Elise Stokes has done it again in her latest installment of the Cassidy Jones Adventures series. Volume 3, The Seventh Attendant not only packs a punch in terms of action and adventure, but also brings that one element that breathes life to a piece of writing: heart.
Just when I thought I could not love these characters any more I'm pleased to admit I fell even harder for them. I adore the people around Cassidy and I could write blog after blog about each of the main protagonists because Elise gave us much of what makes up their soul.
Cassidy's biggest asset as a superhero (though she thinks of herself as a mutant) is her very humanity. Her adoration of her little brother, her affection for her friends, namely Emery, and her crushed out feelings over Jared, gives readers a real connection. Who among us has not had that special friend or been victim to the whims of romance in our early years?
I got to learn quite a bit more about her supporting cast. The experience was akin to boarding an elevator that took me to new depths of their personas.
I was completely taken in by Cassidy's dilemmas, resolutions, adventures, and superpowers of course, but it's the relationships within the pages that absolutely enthralled me.
Above all, Elise Stokes takes great precautions to keep the feel of her universe and language appropriate for any age. It's almost too easy to break those parameters, especially when you have such a binding commitment to making a character with realistic aspects. The dialogue is smooth. I always knew whose voice I read, even when the scenes brought a multitude of players.
Cassidy's ruminations are vibrant and evoke plenty of emotional responses. Trust me.
I'd like to point out or claim that I've read for over thirty-four years. I moved quickly from abridged versions of classics to the real tomes as a kid. I've explored every imaginable gender and found fault and virtue in each work, even my own. Rarely ever have I come across a story that was such a complete and utter joy to read. A story that made me grow along with the characters to the point where I look at them in my mind as my own flesh and bone friends.
From a reader's point of view, Cassidy Jones Adventures is, hands down, the best series I've had the pleasure of absorbing. Whether Elise Stokes meant to or not, she's brought a hero our kids and much of society as a whole, desperately need.
What do I mean by that?
Cassidy finds herself as her own worst enemy when it comes to dealing with those adolescent insecurities that still plague some of us in our adult years. She strives to do the right thing, regardless of her circumstances which could easily change her into a narcissistic egomaniac like the many "stars" out there, who flaunt their empty-shell personalities thanks to whatever power given to them by TV reality shows or movies.

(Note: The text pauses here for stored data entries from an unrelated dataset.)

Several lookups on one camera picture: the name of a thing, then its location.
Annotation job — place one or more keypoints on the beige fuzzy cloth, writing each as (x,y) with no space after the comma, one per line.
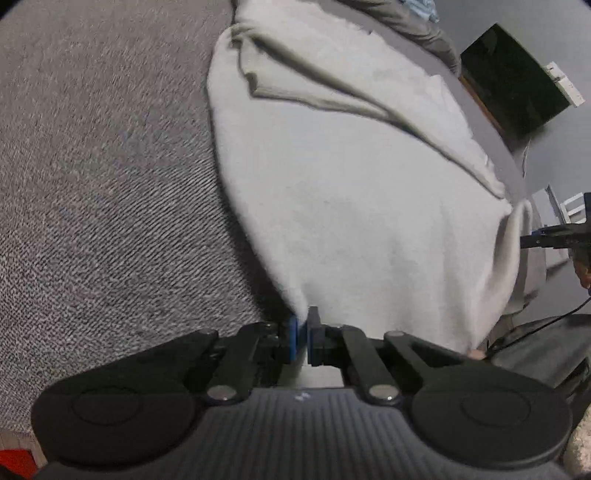
(581,452)

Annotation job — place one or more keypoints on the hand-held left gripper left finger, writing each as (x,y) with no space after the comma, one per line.
(292,339)

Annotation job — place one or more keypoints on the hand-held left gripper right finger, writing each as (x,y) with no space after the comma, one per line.
(314,345)

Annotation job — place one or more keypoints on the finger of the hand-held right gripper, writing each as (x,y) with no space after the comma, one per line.
(554,240)

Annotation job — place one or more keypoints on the grey bed cover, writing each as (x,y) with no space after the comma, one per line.
(115,184)

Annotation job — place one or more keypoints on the red object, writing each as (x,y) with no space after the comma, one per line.
(16,461)

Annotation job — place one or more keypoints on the white wall rack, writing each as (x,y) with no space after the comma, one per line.
(565,83)

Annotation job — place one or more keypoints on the black television screen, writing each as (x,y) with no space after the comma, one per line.
(508,78)

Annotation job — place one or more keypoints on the blue denim garment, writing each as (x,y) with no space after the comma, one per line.
(425,8)

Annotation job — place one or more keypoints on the dark grey duvet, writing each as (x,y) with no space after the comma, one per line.
(415,27)

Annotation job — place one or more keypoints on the dark cloth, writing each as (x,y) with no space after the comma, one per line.
(545,362)

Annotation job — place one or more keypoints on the white furniture frame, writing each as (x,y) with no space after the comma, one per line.
(570,202)

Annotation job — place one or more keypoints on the white towel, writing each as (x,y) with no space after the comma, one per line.
(360,207)

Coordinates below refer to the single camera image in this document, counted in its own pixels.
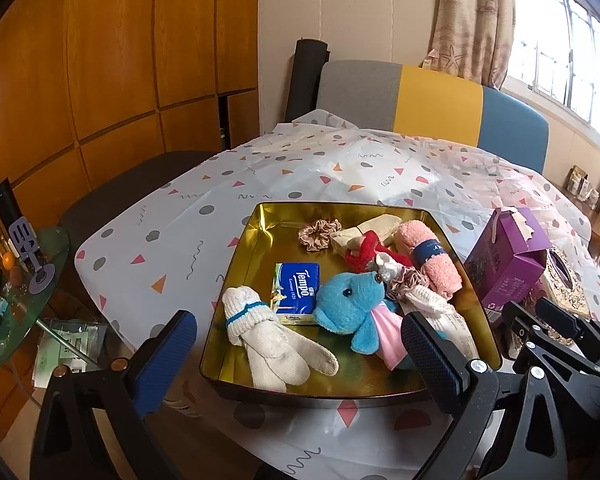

Cassidy may be a fictional character, but I want my daughters to look up to her and emulate her far more than any Kardashian sister or new oversexed starlet singing the latest hip-hop hit.
I'd love for them to find a friend like Emery and not because he's a genius, but because of the way he is: respectful, considerate, confident, attentive, and sincerely affectionate, all the elements that make a good friend a great once-in-a-lifetime friend.
I want them to value each other the way Nate and Chazz value their sister. Even when there's the usual picking on each other as any siblings do, when the situation calls for it, they're there for each other.
As if that weren't enough, the adults in the story bring their own contributions. In the latest, no one more so than the enigmatic Gavin Phillips, who truly inspired me to be a better father and a better husband.
No, my friends, this is NOT just another YA run of the mill story.
From an author's point of view, if you allow me, Elise's heart paints the most vibrant hues on the pages. We write what we know. We write what we've lived and hold dear, and that unnamed quality is what turns a book into a novel. It's what an author truly hopes to accomplish by risking it all and writing from the heart, and I've been fortunate to experience what it's like to breathe life into a fictional someone that makes a reader lose their emotional compass as they connect with that character in ways no one could have imagined.
This blog however, belongs to Cassidy Jones and The Seventh Attendant, the third in a series that inspired this author to write his first blog review.
I invite you to lose yourself in Seattle, to befriend a terrific group of kids. Be entertained, be awed, be inspired.
Creating a character may sound awfully simple, but it's not. An author transforms thousands of words into someone and that someone has got to be able to touch the minds and hearts of an audience. It requires a tremendous commitment to give that character a voice, an emotional makeup, a personality, virtues and flaws, and sooner or later, they LIVE.
Elise Stokes may have become a victim of her own talent, for she appears to have effortlessly brought Cassidy, Emery, Jared, Miriam, and so many others to life, and I am stunned at the way they each grow in their own timeline, their own sentimental maturity. I can't say enough.
This author (yours truly), this reader, father, dreamer, wants more of Cassidy Jones. And should you, my dear friend, delve into the pages of the first in the series, The Secret Formula, you will inevitably move on to Vulcan's Gift, and after you read The Seventh Attendant, you may find yourself right where I was at the time I composed this blog.
You'll grin from ear to ear, perhaps wishing to be a teenager again, perhaps utterly satisfied with a major fiction hangover; perhaps shaking your head in awe recalling every scene. And this is where I leave this blog review, thanking my lucky stars for Elise Stokes and her unparalleled talent and heart.